Comparison of exome-based HLA class I genotyping tools: identification of platform-specific genotyping errors.

ABSTRACT

Accurate human leukocyte antigen (HLA) genotyping is critical in studies involving the immune system. Several algorithms to estimate HLA genotypes from whole-exome data were developed. We compared the accuracy of seven algorithms, including Optitype, Polysolver and PHLAT, as well as investigated patterns and possible causes of miscalls using 12 clinical samples and 961 individuals from the 1000 Genomes Project.

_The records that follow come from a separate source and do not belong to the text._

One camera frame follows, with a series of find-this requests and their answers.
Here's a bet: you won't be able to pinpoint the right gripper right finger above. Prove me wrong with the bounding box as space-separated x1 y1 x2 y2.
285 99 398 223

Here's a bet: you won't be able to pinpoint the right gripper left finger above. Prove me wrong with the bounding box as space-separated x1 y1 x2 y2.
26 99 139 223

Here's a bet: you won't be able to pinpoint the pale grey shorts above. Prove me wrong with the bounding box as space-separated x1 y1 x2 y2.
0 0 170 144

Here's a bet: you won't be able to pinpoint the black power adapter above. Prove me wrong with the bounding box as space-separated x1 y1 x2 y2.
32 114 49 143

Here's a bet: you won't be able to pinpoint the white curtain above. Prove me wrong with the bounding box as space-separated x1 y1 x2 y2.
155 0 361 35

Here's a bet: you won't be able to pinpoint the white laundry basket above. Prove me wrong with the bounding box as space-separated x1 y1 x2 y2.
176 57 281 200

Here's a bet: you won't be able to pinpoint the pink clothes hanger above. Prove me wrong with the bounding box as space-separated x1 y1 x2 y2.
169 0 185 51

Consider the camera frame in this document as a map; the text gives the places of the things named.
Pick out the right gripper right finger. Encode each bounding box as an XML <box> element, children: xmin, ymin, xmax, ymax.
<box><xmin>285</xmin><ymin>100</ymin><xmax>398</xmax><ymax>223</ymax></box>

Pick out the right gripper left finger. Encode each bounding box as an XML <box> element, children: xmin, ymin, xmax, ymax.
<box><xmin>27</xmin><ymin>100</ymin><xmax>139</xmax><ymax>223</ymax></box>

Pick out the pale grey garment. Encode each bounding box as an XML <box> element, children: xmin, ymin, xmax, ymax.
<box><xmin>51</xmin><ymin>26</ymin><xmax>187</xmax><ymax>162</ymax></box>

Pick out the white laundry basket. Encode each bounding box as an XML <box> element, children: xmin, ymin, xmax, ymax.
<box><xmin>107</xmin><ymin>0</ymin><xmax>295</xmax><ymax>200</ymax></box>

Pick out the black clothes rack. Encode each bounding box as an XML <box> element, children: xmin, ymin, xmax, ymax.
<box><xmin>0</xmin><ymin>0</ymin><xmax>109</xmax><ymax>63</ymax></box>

Optitype showed the highest accuracy of 97.2% for HLA class I alleles at the second field resolution, followed by 94.0% in Polysolver and 85.6% in PHLAT. In Optitype, 34 (21.1%) of 161 miscalls were across different serological types, and common miscalls were HLA-A*2601 to HLA-A*2501, HLA-B*4501 to HLA-B*4415 and HLA-C*0802 to HLA-C*0501 with error rates of 4.1%, 10.0% and 4.1%, respectively. In Polysolver, 193 (55.9%) of 345 miscalls occurred across different serological alleles, and a specific pattern of genotyping error from HLA-A*2501 to HLA-A*2601 was observed in 93.3% of HLA-A*2501 carriers, due to dropping of HLA-A*2501 sequence reads during the extraction process of HLA reads. In PHLAT, 147 (59.8%) of 246 miscalls in HLA-A were due to erroneous assignment of multiple alleles to either HLA-A*0122 or HLA-A*0181. These results suggest that careful considerations needed to be taken when using exome-based HLA class I genotyping data and applying these results in clinical settings.